DID SUPPLIER CAPITALIZE ON 9/11 RESCUE?
After the destruction of the World Trade Center in lower Manhattan, a West Virginia-based company reportedly sold thousands of respirators to clean-up workers, possibly through false advertising. Now, according to the West Virginia Gazette, that company -- National Equity -- was more of a middleman in obtaining the equipment than the "original" source it purported to be.
The firm had advertised on its Web site that it was "able to bring the product direct to you," giving the impression to New York purchasing agents that it could offer the cheapest deal.
Now the publication says that three of the companies that made the equipment have told it that National Equity wasn't an authorized distributor. What that means is that the company would have to have purchased the equipment, then resold it to officials in New York City ... at marked-up prices.

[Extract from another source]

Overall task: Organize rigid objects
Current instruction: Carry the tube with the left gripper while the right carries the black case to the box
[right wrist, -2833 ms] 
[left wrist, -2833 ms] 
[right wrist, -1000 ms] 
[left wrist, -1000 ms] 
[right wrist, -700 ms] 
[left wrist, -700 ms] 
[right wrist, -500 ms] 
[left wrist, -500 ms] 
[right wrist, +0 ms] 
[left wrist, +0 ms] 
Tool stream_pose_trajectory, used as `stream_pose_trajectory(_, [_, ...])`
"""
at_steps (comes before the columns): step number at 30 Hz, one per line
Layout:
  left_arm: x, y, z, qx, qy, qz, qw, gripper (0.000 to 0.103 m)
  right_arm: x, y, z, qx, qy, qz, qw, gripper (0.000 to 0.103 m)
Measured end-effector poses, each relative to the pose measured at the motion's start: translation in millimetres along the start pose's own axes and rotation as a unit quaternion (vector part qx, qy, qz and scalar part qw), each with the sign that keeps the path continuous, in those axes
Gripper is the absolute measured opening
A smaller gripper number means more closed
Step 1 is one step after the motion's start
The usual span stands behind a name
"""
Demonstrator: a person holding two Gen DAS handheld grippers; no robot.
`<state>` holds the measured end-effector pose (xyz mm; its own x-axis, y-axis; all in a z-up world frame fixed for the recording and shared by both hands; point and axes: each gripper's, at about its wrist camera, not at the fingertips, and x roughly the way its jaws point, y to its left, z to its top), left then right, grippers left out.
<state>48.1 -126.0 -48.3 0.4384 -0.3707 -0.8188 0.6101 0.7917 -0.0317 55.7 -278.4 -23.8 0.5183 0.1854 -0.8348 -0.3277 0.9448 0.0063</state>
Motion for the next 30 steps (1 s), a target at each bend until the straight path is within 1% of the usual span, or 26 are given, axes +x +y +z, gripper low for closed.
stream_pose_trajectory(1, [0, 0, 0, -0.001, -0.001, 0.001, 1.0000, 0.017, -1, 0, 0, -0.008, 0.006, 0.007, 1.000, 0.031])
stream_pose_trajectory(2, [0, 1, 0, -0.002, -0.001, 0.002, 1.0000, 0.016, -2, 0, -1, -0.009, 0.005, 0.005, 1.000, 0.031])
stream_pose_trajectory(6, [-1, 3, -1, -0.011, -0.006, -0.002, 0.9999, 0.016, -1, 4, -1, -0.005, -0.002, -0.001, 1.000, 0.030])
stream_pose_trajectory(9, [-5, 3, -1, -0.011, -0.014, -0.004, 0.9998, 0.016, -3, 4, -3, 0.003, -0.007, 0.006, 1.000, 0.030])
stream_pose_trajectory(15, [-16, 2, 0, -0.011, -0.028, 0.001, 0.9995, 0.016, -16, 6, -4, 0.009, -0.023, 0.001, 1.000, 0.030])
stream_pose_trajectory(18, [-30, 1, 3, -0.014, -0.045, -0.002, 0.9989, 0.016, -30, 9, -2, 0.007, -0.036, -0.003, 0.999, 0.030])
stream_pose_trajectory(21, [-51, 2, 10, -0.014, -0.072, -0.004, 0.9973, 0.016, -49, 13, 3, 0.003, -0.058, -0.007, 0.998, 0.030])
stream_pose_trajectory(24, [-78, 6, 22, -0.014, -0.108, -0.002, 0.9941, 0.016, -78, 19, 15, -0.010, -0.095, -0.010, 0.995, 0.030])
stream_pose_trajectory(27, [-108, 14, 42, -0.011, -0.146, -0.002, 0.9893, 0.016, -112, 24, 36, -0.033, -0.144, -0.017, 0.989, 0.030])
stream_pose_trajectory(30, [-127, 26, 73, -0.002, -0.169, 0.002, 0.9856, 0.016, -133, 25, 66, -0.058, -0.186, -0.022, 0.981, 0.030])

In addition, a Charleston, W.V., firm that is a licensed distributor says that National Equity bought much of the equipment from it. That would make the company a middleman-once-removed and not a first-level supplier, as it indicated in its advertising.
Amid all this, federal and West Virginia officials say that they are investigating the company in connection with other sales of supplies, some to flood-damaged schools in West Virginia and Wyoming.
ANOTHER ICE DROWNING TRAGEDY
An icy lake in Colorado has become the latest place where a young person has fallen through the ice and drowned. It happened on a mostly-frozen lake southwest of Denver. The Denver Post says that a 6-year-old girl died under the ice of Garfield Lake. She was submerged in the freezing water for the better part of an hour before her body was found.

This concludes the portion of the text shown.